Carrying her child, she stands near the gate of the Sacred Heart of Jesus Parish. She has a "mini me" about three feet away. She catches everyone's attention because of, first, her red figure-hugging tunic, and second, her face. She is the third Virgin Mary, not counting her mini me, built outside the church.
This particular Virgin Mary does not look dainty, sweet-faced, famished or Caucasian like the two others before her. She looks to me how an Asian mother with a heavy baby to take care of really looks-tired but still watchful, contented (or at least not dolorous) and filled out. And for the first time, I see a Virgin Mary with Chinese features and her feet on the ground. Because she's not on a pedestal, she is not looking down at supplicants. Nor is she looking up, like some religious icons do to see if they can make out an image of God from the cloud formation.
I knew of this Chinese Virgin Mary from its sculptor, Kublai Millan, whose family owns Ponce Suites where I stay when I am in Davao. He said the sponsors of the project found his Virgin Mary too atypical for comfort and would have preferred something close to the ordinary. He was piqued. He said he was not disrespecting anyone and definitely not the Catholics. The image is his interpretation of the Virgin Mary, "of a Mother and Child in a Philippine setting."

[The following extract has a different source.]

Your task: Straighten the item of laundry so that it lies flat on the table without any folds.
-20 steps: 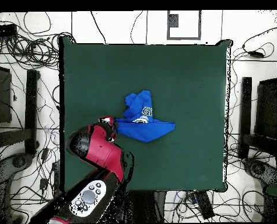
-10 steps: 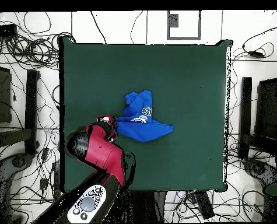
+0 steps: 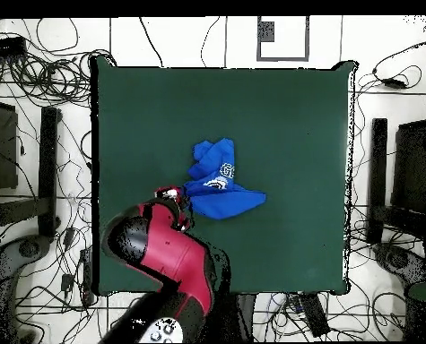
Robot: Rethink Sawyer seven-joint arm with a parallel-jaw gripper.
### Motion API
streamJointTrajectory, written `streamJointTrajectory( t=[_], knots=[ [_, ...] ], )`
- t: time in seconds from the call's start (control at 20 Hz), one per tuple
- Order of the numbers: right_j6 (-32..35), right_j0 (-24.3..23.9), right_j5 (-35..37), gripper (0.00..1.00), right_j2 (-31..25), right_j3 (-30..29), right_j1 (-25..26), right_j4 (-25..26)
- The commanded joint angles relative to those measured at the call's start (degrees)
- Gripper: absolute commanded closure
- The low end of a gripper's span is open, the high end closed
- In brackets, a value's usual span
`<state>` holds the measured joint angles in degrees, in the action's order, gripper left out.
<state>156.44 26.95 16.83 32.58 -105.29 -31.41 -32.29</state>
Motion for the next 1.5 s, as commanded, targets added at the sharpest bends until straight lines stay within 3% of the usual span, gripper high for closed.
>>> streamJointTrajectory(
  t=[0.05,0.2,0.55,0.8,1.2,1.35,1.5],
  knots=[
    [-0.25,2.75,14.07,1.00,4.35,-0.98,-7.58,7.96],
    [1.14,5.52,9.73,1.00,7.41,-0.82,-7.18,11.08],
    [0.75,10.67,13.10,1.00,14.37,0.73,-12.97,17.89],
    [4.64,17.74,11.09,1.00,20.60,-0.44,-12.88,21.25],
    [8.93,29.65,14.93,1.00,29.77,3.11,-8.60,22.42],
    [9.78,31.19,14.18,1.00,30.20,3.21,-6.90,21.63],
    [8.10,29.75,10.50,1.00,28.67,1.93,-7.68,21.85]
  ],
)
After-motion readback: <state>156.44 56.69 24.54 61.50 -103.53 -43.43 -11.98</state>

Has anyone ever seen what the Virgin Mary actually looks like? The ones who did probably have their own statues made in the likeness of Mary, which explains the sameness of their look no matter in what churches they are found.
Kublai, a fine arts graduate of the University of the Philippines in Diliman is not one with ordinary concepts. If one goes around Davao City, one finds his huge concrete sculptures of people and objects that depict what is Mindanao. His work feeds the mind of its viewer and brings out the pride of the Mindanao-born. But then, art is relative appreciation.
A visit to the Sacred Heart of Jesus Church yesterday morning brought me face to face with the Virgin Mary in contention. In her red tunic and with her Asian features, she's a head-turner and not the typical religious icon.
I sought a priest, not to confess but to get the other side. The parish office was still closed but a nun came by. I asked her about the new statue by the gate. "She's Our Lady of China," she said.